#### [Description of the task]
How many lines of the entries hold the string "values"? Reply with the number alone.

++++++

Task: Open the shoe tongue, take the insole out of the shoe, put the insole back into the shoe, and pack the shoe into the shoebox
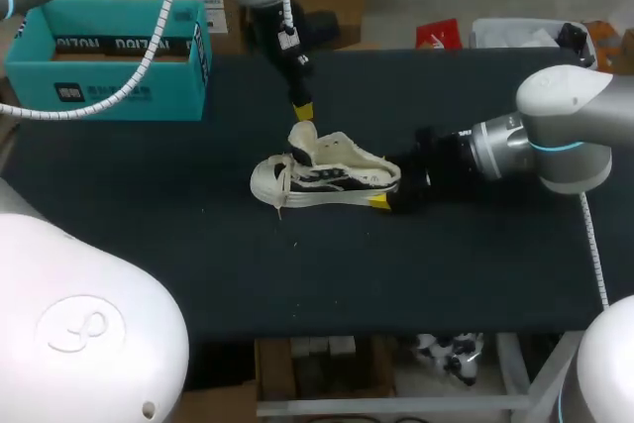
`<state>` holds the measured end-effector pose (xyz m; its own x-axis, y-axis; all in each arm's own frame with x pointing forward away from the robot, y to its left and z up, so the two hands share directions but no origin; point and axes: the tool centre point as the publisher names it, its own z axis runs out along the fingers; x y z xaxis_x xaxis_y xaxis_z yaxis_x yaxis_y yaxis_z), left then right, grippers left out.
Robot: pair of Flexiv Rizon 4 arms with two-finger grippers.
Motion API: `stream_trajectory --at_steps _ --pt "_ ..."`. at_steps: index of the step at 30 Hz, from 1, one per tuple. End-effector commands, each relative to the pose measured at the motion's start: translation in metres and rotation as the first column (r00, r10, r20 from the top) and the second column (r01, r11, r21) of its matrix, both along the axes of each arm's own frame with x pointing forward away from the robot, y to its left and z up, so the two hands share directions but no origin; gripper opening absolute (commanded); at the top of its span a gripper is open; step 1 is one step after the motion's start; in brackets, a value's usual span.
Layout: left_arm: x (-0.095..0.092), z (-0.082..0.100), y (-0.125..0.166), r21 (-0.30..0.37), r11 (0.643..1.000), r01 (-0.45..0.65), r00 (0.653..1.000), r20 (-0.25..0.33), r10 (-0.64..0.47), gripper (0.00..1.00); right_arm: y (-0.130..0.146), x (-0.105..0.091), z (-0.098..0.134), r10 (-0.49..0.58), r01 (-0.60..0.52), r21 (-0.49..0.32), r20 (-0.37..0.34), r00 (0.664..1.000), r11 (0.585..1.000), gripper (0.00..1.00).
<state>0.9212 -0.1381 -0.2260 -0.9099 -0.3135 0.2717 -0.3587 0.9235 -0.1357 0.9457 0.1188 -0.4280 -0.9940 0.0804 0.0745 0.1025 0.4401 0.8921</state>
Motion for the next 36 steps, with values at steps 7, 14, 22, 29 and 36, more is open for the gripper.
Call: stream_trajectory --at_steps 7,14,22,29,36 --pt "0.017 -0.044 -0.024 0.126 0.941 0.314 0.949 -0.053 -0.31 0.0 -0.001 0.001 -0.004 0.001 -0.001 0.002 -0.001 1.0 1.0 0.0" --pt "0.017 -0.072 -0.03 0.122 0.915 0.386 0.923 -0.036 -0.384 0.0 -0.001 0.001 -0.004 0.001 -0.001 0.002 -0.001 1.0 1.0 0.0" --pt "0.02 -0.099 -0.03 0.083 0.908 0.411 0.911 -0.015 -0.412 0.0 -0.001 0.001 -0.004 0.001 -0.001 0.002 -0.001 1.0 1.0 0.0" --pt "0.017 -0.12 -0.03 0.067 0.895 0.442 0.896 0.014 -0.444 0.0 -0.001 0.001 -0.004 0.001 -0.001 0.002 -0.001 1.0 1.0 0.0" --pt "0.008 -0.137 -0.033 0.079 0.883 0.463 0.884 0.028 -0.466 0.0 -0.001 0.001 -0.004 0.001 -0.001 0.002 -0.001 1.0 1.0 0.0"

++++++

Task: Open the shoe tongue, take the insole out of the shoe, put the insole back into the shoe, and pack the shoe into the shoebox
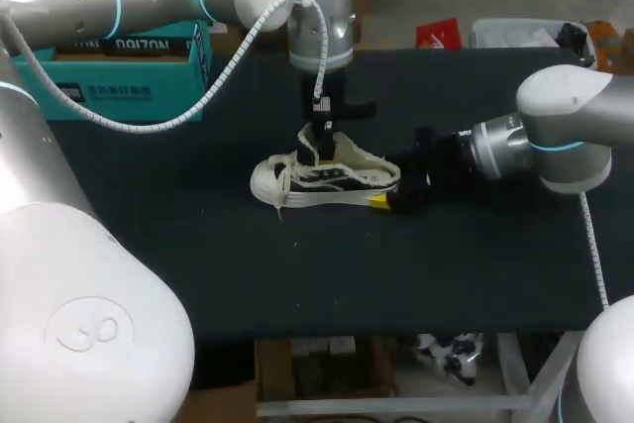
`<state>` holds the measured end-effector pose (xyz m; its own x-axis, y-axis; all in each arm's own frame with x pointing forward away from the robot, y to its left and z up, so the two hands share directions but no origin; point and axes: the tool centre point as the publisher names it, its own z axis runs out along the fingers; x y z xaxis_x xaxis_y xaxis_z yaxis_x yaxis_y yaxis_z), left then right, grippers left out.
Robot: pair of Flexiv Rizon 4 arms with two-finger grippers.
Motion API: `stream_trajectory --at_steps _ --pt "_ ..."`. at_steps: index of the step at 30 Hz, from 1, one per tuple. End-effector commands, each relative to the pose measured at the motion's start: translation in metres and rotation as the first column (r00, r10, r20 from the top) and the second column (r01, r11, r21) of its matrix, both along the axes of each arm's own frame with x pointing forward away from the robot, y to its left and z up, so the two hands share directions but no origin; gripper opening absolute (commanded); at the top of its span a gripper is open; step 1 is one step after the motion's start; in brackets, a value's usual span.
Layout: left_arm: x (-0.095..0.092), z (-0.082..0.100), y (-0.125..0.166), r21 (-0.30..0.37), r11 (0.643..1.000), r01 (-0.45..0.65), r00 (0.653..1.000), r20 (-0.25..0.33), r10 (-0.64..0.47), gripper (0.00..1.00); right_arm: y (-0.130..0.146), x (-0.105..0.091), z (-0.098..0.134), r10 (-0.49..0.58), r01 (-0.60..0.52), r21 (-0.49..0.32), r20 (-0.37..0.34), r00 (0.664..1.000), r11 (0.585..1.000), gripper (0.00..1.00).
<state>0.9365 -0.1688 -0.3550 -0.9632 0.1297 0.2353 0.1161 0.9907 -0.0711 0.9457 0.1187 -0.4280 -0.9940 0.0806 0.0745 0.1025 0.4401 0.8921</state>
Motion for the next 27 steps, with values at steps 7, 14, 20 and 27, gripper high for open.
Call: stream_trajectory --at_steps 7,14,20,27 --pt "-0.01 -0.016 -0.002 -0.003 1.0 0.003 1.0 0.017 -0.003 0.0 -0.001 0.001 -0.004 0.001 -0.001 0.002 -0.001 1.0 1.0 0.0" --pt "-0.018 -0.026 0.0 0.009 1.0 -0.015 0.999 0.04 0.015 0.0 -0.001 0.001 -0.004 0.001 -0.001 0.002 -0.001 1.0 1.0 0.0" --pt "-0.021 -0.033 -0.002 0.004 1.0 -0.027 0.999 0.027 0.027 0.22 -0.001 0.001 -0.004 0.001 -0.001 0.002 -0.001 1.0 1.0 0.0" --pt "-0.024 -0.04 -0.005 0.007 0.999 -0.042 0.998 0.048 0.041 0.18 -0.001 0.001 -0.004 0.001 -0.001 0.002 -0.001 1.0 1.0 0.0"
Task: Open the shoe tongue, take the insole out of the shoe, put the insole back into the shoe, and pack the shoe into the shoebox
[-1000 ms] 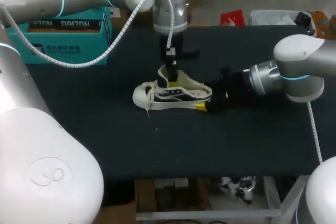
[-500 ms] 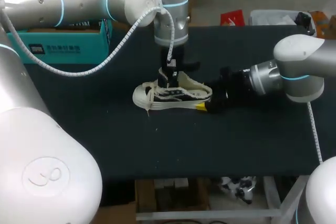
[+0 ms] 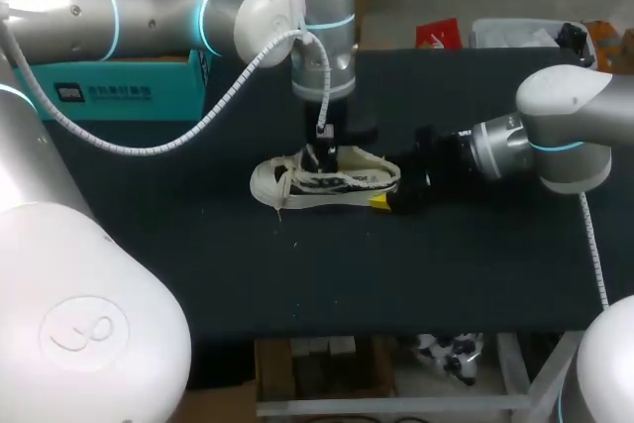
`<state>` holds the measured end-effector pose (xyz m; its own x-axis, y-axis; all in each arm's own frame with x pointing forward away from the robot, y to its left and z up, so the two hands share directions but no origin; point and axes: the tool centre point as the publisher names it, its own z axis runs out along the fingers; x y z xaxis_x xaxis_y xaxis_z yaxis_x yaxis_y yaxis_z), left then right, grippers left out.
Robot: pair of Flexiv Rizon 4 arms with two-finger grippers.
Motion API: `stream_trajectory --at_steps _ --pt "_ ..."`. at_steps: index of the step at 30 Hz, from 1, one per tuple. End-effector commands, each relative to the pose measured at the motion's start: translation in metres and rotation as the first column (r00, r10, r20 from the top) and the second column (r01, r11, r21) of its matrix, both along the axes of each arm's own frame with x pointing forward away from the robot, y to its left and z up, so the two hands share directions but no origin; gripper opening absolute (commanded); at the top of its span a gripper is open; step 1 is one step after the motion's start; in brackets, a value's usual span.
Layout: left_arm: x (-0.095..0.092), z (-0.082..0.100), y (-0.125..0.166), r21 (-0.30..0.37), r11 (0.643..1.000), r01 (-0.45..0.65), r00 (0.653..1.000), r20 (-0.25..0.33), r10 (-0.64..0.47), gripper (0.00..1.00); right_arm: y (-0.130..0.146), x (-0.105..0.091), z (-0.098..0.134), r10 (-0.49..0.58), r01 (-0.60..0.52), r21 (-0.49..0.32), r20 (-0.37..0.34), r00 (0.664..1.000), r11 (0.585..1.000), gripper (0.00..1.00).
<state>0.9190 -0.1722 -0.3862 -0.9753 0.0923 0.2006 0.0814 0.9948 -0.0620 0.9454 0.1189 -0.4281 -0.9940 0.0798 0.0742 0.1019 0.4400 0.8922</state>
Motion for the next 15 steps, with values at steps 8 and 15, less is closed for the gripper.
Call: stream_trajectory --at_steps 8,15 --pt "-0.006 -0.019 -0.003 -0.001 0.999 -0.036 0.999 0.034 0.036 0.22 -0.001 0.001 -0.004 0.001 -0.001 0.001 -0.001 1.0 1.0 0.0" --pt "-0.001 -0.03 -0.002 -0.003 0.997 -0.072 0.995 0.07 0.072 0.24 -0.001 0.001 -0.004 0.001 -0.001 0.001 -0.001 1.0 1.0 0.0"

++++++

#### [Answer section]
3